Posted on 02/09/2011 5:24:19 AM PST by Kaslin

You are our Ruler. An entrepreneur tells you he wants to create something he calls a "skating rink." Young and old will strap blades to their feet and speed through an oval arena, weaving patterns as moods strike them.

You'd probably say, "We need regulation -- skating stoplights, speed limits, turn signals -- and a rink director to police the skaters. You can't expect skaters to navigate the rink on their own."

And yet they do. They spontaneously create their own order.

At last month's State of the Union, President Obama said America needs more passenger trains. How does he know? For years, politicians promised that more of us will want to commute by train, but it doesn't happen. People like their cars. Some subsidized trains cost so much per commuter that it would be cheaper to buy them taxi rides.
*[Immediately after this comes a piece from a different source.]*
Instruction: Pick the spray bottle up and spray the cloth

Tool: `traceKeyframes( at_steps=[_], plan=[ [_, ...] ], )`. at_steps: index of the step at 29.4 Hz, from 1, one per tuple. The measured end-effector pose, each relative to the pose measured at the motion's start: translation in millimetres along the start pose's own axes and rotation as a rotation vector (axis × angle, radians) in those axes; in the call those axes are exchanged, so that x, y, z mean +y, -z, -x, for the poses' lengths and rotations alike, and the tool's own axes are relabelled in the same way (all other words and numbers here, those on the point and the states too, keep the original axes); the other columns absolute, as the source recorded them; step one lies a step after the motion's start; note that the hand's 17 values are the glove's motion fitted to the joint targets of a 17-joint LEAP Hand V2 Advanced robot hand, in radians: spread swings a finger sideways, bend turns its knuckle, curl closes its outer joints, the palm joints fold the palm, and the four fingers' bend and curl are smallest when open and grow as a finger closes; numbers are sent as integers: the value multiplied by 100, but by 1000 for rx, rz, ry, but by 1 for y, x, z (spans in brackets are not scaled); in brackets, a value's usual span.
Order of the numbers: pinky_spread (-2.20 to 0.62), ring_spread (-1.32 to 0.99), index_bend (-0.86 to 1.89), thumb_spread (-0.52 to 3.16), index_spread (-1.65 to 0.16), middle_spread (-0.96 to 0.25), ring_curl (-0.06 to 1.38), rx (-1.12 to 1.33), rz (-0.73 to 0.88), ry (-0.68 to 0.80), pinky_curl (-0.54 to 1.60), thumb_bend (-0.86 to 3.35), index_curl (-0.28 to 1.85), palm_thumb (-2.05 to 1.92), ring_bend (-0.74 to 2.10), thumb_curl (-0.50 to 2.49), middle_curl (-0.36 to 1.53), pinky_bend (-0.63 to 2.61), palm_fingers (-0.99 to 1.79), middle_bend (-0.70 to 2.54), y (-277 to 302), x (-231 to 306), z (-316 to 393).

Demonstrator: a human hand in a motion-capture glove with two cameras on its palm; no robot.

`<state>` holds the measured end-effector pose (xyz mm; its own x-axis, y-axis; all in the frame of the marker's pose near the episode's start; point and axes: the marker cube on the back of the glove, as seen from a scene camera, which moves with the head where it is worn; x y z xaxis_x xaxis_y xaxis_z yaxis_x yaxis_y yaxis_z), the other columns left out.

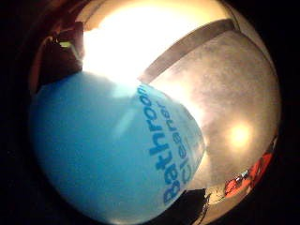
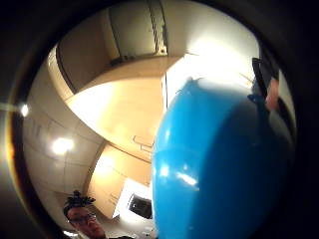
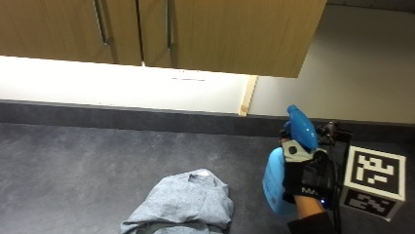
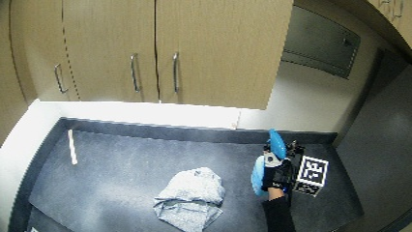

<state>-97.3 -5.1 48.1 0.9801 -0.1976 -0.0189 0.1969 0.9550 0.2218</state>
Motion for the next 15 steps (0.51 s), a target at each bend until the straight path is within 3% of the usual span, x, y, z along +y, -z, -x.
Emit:
traceKeyframes(
  at_steps=[10,15],
  plan=[
    [4,-5,33,61,-16,-5,42,-35,256,58,31,-2,58,119,20,70,53,19,112,39,-79,53,49],
    [4,-5,33,61,-16,-5,43,46,318,74,32,-2,58,119,20,70,53,19,113,39,-105,53,38]
  ],
)
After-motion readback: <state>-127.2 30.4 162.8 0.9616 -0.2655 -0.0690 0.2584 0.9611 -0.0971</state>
The grand schemes of the politicians fail and fail again.

By contrast, the private sector, despite harassment from government, gives us better stuff for less money -- without central planning. It's called a spontaneous order.

Lawrence Reed, of the Foundation for Economic Education, explains it this way:

"Spontaneous order is what happens when you leave people alone -- when entrepreneurs ... see the desires of people ... and then provide for them.

"They respond to market signals, to prices. Prices tell them what's needed and how urgently and where. And it's infinitely better and more productive than relying on a handful of elites in some distant bureaucracy."

This idea is not intuitive. Good things will happen if we leave people alone? Some of us are stupid -- Obama and his advisers are smart. It's intuitive to think they should make decisions for the wider group.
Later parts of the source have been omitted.